Data items
........
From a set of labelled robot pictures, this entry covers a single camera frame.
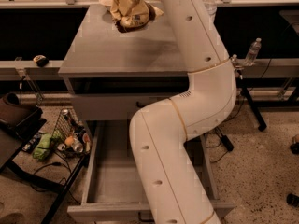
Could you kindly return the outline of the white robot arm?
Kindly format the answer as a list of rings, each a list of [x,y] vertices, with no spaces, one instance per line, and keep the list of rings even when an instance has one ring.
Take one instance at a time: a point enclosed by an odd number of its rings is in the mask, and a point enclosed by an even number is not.
[[[184,148],[235,105],[234,68],[203,0],[162,0],[189,88],[138,110],[129,136],[155,224],[221,224]]]

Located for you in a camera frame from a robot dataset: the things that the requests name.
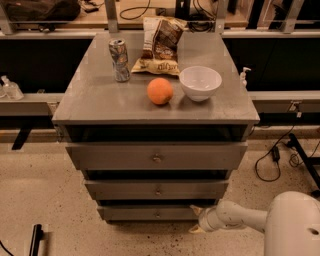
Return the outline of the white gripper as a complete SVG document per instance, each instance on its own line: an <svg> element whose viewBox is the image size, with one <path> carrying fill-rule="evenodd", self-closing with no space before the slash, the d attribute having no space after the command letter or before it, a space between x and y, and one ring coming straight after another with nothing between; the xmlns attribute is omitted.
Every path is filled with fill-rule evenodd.
<svg viewBox="0 0 320 256"><path fill-rule="evenodd" d="M190 208L198 218L198 224L191 227L189 233L213 232L220 228L220 219L215 208L205 208L191 205Z"/></svg>

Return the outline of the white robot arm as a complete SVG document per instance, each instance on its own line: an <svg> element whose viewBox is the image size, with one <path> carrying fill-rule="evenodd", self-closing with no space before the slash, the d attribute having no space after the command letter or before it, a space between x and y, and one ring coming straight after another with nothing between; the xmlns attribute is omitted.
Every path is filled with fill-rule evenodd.
<svg viewBox="0 0 320 256"><path fill-rule="evenodd" d="M264 234L264 256L320 256L320 202L295 191L277 195L267 211L220 200L216 206L191 205L198 223L189 232L250 227Z"/></svg>

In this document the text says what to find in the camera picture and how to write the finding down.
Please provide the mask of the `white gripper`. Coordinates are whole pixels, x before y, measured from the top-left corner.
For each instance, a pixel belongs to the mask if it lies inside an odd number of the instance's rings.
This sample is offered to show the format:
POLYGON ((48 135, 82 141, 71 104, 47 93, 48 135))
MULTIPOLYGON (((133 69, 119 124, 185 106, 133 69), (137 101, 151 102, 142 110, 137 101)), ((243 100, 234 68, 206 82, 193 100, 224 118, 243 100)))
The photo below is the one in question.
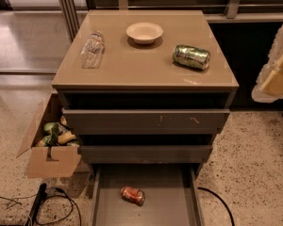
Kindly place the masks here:
POLYGON ((258 74, 251 96, 259 103, 273 103, 283 99, 283 25, 275 35, 268 62, 258 74))

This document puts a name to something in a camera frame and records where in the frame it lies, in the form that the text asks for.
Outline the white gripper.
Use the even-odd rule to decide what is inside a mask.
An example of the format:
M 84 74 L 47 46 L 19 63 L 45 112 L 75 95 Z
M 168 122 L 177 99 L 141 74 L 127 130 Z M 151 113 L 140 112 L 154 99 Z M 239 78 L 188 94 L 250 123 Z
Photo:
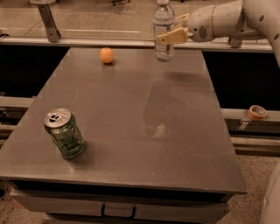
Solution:
M 162 46 L 184 44 L 189 38 L 194 42 L 208 42 L 214 39 L 213 33 L 214 6 L 206 6 L 176 17 L 174 27 L 165 34 L 158 35 L 156 42 Z

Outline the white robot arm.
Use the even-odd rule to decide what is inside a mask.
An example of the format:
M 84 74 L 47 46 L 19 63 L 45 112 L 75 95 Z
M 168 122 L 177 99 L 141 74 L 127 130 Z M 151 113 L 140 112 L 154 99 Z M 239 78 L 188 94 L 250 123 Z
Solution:
M 234 0 L 209 5 L 177 17 L 171 29 L 158 34 L 162 46 L 183 44 L 188 39 L 208 42 L 217 38 L 231 40 L 267 39 L 280 66 L 279 0 Z

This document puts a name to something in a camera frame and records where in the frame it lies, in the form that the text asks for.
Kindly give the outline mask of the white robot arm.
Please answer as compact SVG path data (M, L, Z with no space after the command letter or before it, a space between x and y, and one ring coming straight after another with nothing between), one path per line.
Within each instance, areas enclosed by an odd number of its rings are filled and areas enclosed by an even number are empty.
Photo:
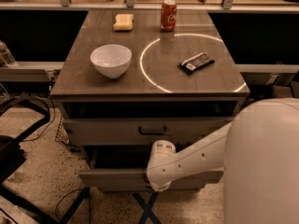
M153 144L147 177L156 191L224 170L225 224L299 224L299 99L261 100L180 152Z

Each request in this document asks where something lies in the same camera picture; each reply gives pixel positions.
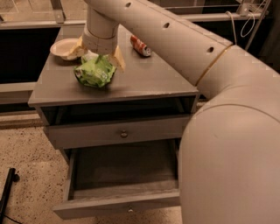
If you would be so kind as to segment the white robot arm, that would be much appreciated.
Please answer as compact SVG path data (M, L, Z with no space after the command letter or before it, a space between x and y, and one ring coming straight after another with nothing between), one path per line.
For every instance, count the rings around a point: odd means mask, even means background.
M184 224L280 224L280 76L237 45L147 0L84 0L85 46L123 25L208 99L180 142Z

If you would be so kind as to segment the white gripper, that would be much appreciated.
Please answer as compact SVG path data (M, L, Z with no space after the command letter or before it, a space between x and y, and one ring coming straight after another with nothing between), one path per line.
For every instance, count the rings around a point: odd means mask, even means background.
M76 44L70 49L67 57L81 57L88 50L99 55L109 54L109 62L124 72L126 64L121 48L117 46L117 31L118 29L114 29L111 37L101 38L92 34L89 29L85 27L82 37L78 38Z

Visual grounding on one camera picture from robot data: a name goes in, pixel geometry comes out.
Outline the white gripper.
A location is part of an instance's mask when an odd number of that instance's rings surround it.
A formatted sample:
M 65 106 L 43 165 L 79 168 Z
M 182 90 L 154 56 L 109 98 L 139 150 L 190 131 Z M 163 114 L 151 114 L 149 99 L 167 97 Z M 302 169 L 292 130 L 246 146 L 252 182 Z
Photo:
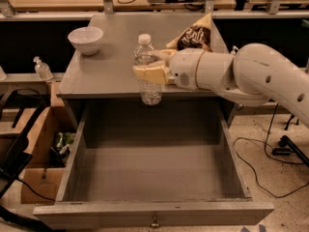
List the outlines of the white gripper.
M 150 68 L 134 66 L 133 72 L 141 80 L 155 84 L 168 84 L 171 71 L 176 86 L 196 90 L 196 70 L 204 53 L 205 51 L 200 48 L 186 48 L 180 51 L 161 49 L 158 52 L 158 57 L 164 61 L 171 59 L 169 63 L 170 70 L 164 66 Z

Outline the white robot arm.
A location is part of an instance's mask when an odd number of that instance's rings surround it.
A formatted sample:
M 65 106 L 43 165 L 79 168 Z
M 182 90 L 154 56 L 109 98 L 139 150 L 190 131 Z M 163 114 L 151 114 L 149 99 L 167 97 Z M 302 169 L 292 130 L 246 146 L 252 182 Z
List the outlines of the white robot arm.
M 309 127 L 309 75 L 273 48 L 250 43 L 234 53 L 201 48 L 162 50 L 135 75 L 156 84 L 210 90 L 230 102 L 259 106 L 274 100 Z

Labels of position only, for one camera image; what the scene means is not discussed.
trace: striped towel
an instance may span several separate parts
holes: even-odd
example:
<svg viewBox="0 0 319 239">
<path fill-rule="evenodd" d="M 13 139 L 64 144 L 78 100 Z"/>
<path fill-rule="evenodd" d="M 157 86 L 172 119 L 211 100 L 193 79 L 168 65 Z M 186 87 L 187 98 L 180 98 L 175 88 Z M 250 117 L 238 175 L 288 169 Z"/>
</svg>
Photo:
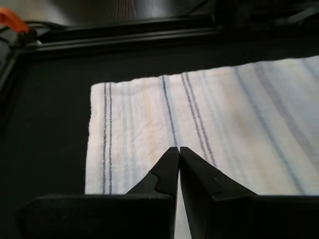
........
◆ Task instructions
The data is to be printed again exactly, but without its pictures.

◆ Task response
From a set of labelled robot pictures, this entry covers a single camera frame.
Could you kindly return the outline of the white robot arm?
Kindly format the answer as a list of rings, each a list of [x,y] vertices, with no spaces, one instance per line, and keep the list of rings even when an instance has one ring.
Take one instance at a time: a point enclosed by an odd number of its rings is in the mask, and a point enclosed by an even number is not.
[[[184,148],[235,105],[234,68],[203,0],[162,0],[189,88],[138,110],[129,136],[155,224],[221,224]]]

Located for you in a camera frame from a robot dataset: the things that the requests name.
Return the outline of the white gripper as a complete SVG document per instance, each instance on its own line: an <svg> element whose viewBox is the image size, with one <path> carrying fill-rule="evenodd", self-closing with no space before the slash, the d attribute having no space after the command letter or before it, a space between x and y, and one ring coming straight after another with nothing between; the xmlns attribute is omitted.
Every path is filled with fill-rule evenodd.
<svg viewBox="0 0 320 256"><path fill-rule="evenodd" d="M190 208L198 218L198 224L191 227L189 233L213 232L220 228L220 219L215 208L205 208L191 205Z"/></svg>

Return the outline of the white robot arm as a complete SVG document per instance, each instance on its own line: an <svg> element whose viewBox is the image size, with one <path> carrying fill-rule="evenodd", self-closing with no space before the slash, the d attribute having no space after the command letter or before it, a space between x and y, and one ring coming straight after another with nothing between; the xmlns attribute is omitted.
Every path is filled with fill-rule evenodd.
<svg viewBox="0 0 320 256"><path fill-rule="evenodd" d="M264 234L264 256L320 256L320 202L295 191L277 195L267 211L220 200L216 206L191 205L198 223L189 232L250 227Z"/></svg>

In this document the text says what to find in the camera picture and how to write the finding down.
Please provide the mask of the `white gripper`. Coordinates are whole pixels, x before y, measured from the top-left corner.
For each instance, a pixel belongs to the mask if it lies inside an odd number of the instance's rings.
This sample is offered to show the format:
POLYGON ((48 135, 82 141, 71 104, 47 93, 48 135))
MULTIPOLYGON (((133 69, 119 124, 185 106, 133 69), (137 101, 151 102, 142 110, 137 101)), ((243 100, 234 68, 206 82, 193 100, 224 118, 243 100)))
The photo below is the one in question.
Kindly place the masks here:
POLYGON ((258 74, 251 96, 259 103, 273 103, 283 99, 283 25, 275 35, 268 62, 258 74))

This document puts a name to something in a camera frame and records where in the frame it lies, in the form that the text asks for.
Outline the white gripper.
Use the even-odd rule to decide what is inside a mask.
An example of the format:
M 84 74 L 47 46 L 19 63 L 45 112 L 75 95 Z
M 168 122 L 177 99 L 141 74 L 127 130 Z M 151 113 L 140 112 L 154 99 Z M 239 78 L 188 94 L 250 123 Z
Photo:
Solution:
M 162 46 L 184 44 L 189 38 L 194 42 L 208 42 L 214 39 L 213 33 L 214 6 L 206 6 L 176 17 L 174 27 L 165 34 L 158 35 L 156 42 Z

Outline the white robot arm.
Use the even-odd rule to decide what is inside a mask.
An example of the format:
M 84 74 L 47 46 L 19 63 L 45 112 L 75 95 Z
M 168 122 L 177 99 L 141 74 L 127 130 Z M 151 113 L 140 112 L 154 99 Z M 239 78 L 188 94 L 250 123 Z
Solution:
M 234 0 L 209 5 L 177 17 L 171 29 L 158 34 L 162 46 L 183 44 L 188 39 L 208 42 L 217 38 L 231 40 L 267 39 L 280 66 L 279 0 Z

This document puts a name to something in a camera frame and records where in the frame it lies, in the form that the text asks for.
Kindly give the outline mask of the white robot arm.
Please answer as compact SVG path data (M, L, Z with no space after the command letter or before it, a space between x and y, and one ring coming straight after another with nothing between), one path per line.
Within each instance, areas enclosed by an odd number of its rings are filled and areas enclosed by an even number are empty.
Photo:
M153 144L147 177L156 191L224 170L225 224L299 224L299 99L261 100L180 152Z

Each request in this document asks where something lies in the same camera picture; each reply gives pixel positions.
If you would be so kind as to segment the white robot arm, that would be much appreciated.
Please answer as compact SVG path data (M, L, Z with no space after the command letter or before it, a space between x and y, and one ring coming straight after another with nothing between), one path per line.
For every instance, count the rings around a point: odd means mask, even means background.
M184 224L280 224L280 76L237 45L147 0L84 0L85 46L123 25L208 99L180 142Z

If you would be so kind as to segment the white gripper, that would be much appreciated.
Please answer as compact SVG path data (M, L, Z with no space after the command letter or before it, a space between x and y, and one ring coming straight after another with nothing between), one path per line.
For every instance, count the rings around a point: odd means mask, even means background.
M76 44L70 49L67 57L81 57L88 50L99 55L109 54L109 62L124 72L126 64L121 48L117 46L117 31L118 29L114 29L111 37L101 38L92 34L89 29L85 27L82 37L78 38Z

Visual grounding on one camera picture from robot data: a name goes in, pixel geometry comes out.
Outline the white gripper.
A location is part of an instance's mask when an odd number of that instance's rings surround it.
A formatted sample:
M 65 106 L 43 165 L 79 168 Z
M 182 90 L 154 56 L 109 98 L 139 150 L 190 131 Z M 163 114 L 151 114 L 149 99 L 167 97 Z M 302 169 L 292 130 L 246 146 L 252 182 Z
Photo:
List the outlines of the white gripper.
M 150 68 L 134 66 L 133 72 L 141 80 L 155 84 L 168 84 L 171 71 L 176 86 L 196 90 L 196 70 L 204 53 L 205 51 L 200 48 L 186 48 L 180 51 L 161 49 L 158 52 L 158 57 L 164 61 L 171 59 L 169 63 L 170 70 L 164 66 Z

Outline the white robot arm.
A location is part of an instance's mask when an odd number of that instance's rings surround it.
A formatted sample:
M 65 106 L 43 165 L 79 168 Z
M 182 90 L 154 56 L 109 98 L 139 150 L 190 131 Z M 163 114 L 151 114 L 149 99 L 167 97 Z M 302 169 L 292 130 L 246 146 L 252 182 Z
List the outlines of the white robot arm.
M 309 127 L 309 75 L 273 48 L 250 43 L 234 53 L 201 48 L 162 50 L 135 75 L 156 84 L 210 90 L 230 102 L 259 106 L 274 100 Z

Labels of position only, for one camera image; what the scene means is not discussed.
trace: striped towel
an instance may span several separate parts
holes: even-odd
example:
<svg viewBox="0 0 319 239">
<path fill-rule="evenodd" d="M 13 139 L 64 144 L 78 100 Z"/>
<path fill-rule="evenodd" d="M 157 86 L 172 119 L 211 100 L 193 79 L 168 65 Z M 186 87 L 187 98 L 180 98 L 175 88 Z M 250 117 L 238 175 L 288 169 Z"/>
</svg>
Photo:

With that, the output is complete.